_AIM OF THE TASK_. Would you extract the whole listing below and retype it exactly?

_MATERIAL PROVIDED_.
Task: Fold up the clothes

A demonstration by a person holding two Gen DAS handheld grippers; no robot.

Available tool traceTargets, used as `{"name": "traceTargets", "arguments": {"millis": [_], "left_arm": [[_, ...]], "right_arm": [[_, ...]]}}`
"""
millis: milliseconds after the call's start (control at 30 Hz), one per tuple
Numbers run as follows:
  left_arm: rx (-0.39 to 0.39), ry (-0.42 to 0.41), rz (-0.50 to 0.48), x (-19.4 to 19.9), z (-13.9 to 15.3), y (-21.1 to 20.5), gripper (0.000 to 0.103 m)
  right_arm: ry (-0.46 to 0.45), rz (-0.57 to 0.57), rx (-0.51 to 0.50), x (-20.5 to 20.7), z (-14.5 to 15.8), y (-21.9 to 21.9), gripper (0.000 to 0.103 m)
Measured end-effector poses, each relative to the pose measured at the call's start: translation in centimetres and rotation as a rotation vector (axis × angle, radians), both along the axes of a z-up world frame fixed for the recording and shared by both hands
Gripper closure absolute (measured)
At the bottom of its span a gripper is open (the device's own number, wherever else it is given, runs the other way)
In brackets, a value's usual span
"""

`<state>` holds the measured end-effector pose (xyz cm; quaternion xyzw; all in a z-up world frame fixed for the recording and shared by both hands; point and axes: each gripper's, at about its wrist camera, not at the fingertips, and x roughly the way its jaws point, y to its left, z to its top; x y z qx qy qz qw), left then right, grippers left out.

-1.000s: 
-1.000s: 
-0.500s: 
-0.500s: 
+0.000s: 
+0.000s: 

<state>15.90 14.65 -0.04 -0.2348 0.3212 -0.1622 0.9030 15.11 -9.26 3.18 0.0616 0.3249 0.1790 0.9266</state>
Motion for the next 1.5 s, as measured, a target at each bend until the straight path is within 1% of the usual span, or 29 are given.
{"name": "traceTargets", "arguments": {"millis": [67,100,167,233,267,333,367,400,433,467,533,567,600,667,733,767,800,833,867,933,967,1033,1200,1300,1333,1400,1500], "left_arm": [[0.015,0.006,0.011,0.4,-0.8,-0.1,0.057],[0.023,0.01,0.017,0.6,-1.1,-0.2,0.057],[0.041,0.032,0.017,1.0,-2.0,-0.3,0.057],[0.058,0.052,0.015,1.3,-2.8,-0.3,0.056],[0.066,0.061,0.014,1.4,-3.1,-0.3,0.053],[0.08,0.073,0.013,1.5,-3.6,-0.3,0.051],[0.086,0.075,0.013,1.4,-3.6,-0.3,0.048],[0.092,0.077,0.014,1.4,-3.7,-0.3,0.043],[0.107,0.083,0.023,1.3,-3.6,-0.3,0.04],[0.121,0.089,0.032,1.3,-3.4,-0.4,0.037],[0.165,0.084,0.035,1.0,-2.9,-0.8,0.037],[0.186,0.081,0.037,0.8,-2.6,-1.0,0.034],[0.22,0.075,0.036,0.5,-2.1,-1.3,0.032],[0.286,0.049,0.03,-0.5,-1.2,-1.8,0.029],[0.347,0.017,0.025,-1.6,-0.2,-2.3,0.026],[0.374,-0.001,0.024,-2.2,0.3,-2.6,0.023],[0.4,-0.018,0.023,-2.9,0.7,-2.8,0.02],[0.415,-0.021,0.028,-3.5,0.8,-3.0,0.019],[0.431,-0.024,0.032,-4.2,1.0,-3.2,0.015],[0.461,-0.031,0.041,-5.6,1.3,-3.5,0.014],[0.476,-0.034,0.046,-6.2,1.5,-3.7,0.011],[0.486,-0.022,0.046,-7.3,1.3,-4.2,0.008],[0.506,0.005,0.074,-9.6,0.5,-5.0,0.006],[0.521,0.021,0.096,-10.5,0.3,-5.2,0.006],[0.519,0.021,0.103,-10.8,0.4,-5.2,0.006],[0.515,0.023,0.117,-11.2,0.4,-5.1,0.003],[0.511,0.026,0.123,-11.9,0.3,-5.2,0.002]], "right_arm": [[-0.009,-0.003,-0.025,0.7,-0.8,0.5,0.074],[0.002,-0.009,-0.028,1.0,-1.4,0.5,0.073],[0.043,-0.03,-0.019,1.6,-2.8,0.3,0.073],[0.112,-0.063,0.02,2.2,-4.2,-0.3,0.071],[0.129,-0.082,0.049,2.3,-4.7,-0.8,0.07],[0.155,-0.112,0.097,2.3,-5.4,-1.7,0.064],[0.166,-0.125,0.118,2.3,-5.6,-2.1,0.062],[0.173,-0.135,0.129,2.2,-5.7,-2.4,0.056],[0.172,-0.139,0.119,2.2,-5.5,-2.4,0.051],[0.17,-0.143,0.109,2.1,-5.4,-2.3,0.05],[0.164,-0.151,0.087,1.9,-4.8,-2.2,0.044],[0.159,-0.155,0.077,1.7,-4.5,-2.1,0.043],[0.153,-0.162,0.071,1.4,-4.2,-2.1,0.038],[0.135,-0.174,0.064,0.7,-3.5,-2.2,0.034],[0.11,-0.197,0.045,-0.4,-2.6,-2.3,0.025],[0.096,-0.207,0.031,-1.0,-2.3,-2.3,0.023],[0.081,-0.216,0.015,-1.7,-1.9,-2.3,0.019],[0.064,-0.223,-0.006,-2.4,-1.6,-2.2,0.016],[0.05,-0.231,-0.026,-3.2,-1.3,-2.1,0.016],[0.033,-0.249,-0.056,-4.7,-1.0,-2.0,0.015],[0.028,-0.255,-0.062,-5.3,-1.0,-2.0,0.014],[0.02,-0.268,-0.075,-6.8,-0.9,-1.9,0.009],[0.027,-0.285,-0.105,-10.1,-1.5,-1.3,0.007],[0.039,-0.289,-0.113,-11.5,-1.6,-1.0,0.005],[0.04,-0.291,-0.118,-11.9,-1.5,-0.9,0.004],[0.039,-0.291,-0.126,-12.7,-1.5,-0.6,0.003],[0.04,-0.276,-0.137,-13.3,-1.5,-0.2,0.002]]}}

_SOLVED EXERCISE_.
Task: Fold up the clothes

A demonstration by a person holding two Gen DAS handheld grippers; no robot.

Available tool traceTargets, used as `{"name": "traceTargets", "arguments": {"millis": [_], "left_arm": [[_, ...]], "right_arm": [[_, ...]]}}`
"""
millis: milliseconds after the call's start (control at 30 Hz), one per tuple
Numbers run as follows:
  left_arm: rx (-0.39 to 0.39), ry (-0.42 to 0.41), rz (-0.50 to 0.48), x (-19.4 to 19.9), z (-13.9 to 15.3), y (-21.1 to 20.5), gripper (0.000 to 0.103 m)
  right_arm: ry (-0.46 to 0.45), rz (-0.57 to 0.57), rx (-0.51 to 0.50), x (-20.5 to 20.7), z (-14.5 to 15.8), y (-21.9 to 21.9), gripper (0.000 to 0.103 m)
Measured end-effector poses, each relative to the pose measured at the call's start: translation in centimetres and rotation as a rotation vector (axis × angle, radians), both along the axes of a z-up world frame fixed for the recording and shared by both hands
Gripper closure absolute (measured)
At the bottom of its span a gripper is open (the device's own number, wherever else it is given, runs the other way)
In brackets, a value's usual span
"""

`<state>` holds the measured end-effector pose (xyz cm; quaternion xyzw; all in a z-up world frame fixed for the recording and shared by both hands; point and axes: each gripper's, at about its wrist camera, not at the fingertips, and x roughly the way its jaws point, y to its left, z to its top; x y z qx qy qz qw), left then right, grippers left out.

-1.000s: 
-1.000s: 
-0.500s: 
-0.500s: 
+0.000s: 
+0.000s: 

<state>15.90 14.65 -0.04 -0.2348 0.3212 -0.1622 0.9030 15.11 -9.26 3.18 0.0616 0.3249 0.1790 0.9266</state>
Motion for the next 1.5 s, as measured, a target at each bend until the straight path is within 1% of the usual span, or 29 are given.
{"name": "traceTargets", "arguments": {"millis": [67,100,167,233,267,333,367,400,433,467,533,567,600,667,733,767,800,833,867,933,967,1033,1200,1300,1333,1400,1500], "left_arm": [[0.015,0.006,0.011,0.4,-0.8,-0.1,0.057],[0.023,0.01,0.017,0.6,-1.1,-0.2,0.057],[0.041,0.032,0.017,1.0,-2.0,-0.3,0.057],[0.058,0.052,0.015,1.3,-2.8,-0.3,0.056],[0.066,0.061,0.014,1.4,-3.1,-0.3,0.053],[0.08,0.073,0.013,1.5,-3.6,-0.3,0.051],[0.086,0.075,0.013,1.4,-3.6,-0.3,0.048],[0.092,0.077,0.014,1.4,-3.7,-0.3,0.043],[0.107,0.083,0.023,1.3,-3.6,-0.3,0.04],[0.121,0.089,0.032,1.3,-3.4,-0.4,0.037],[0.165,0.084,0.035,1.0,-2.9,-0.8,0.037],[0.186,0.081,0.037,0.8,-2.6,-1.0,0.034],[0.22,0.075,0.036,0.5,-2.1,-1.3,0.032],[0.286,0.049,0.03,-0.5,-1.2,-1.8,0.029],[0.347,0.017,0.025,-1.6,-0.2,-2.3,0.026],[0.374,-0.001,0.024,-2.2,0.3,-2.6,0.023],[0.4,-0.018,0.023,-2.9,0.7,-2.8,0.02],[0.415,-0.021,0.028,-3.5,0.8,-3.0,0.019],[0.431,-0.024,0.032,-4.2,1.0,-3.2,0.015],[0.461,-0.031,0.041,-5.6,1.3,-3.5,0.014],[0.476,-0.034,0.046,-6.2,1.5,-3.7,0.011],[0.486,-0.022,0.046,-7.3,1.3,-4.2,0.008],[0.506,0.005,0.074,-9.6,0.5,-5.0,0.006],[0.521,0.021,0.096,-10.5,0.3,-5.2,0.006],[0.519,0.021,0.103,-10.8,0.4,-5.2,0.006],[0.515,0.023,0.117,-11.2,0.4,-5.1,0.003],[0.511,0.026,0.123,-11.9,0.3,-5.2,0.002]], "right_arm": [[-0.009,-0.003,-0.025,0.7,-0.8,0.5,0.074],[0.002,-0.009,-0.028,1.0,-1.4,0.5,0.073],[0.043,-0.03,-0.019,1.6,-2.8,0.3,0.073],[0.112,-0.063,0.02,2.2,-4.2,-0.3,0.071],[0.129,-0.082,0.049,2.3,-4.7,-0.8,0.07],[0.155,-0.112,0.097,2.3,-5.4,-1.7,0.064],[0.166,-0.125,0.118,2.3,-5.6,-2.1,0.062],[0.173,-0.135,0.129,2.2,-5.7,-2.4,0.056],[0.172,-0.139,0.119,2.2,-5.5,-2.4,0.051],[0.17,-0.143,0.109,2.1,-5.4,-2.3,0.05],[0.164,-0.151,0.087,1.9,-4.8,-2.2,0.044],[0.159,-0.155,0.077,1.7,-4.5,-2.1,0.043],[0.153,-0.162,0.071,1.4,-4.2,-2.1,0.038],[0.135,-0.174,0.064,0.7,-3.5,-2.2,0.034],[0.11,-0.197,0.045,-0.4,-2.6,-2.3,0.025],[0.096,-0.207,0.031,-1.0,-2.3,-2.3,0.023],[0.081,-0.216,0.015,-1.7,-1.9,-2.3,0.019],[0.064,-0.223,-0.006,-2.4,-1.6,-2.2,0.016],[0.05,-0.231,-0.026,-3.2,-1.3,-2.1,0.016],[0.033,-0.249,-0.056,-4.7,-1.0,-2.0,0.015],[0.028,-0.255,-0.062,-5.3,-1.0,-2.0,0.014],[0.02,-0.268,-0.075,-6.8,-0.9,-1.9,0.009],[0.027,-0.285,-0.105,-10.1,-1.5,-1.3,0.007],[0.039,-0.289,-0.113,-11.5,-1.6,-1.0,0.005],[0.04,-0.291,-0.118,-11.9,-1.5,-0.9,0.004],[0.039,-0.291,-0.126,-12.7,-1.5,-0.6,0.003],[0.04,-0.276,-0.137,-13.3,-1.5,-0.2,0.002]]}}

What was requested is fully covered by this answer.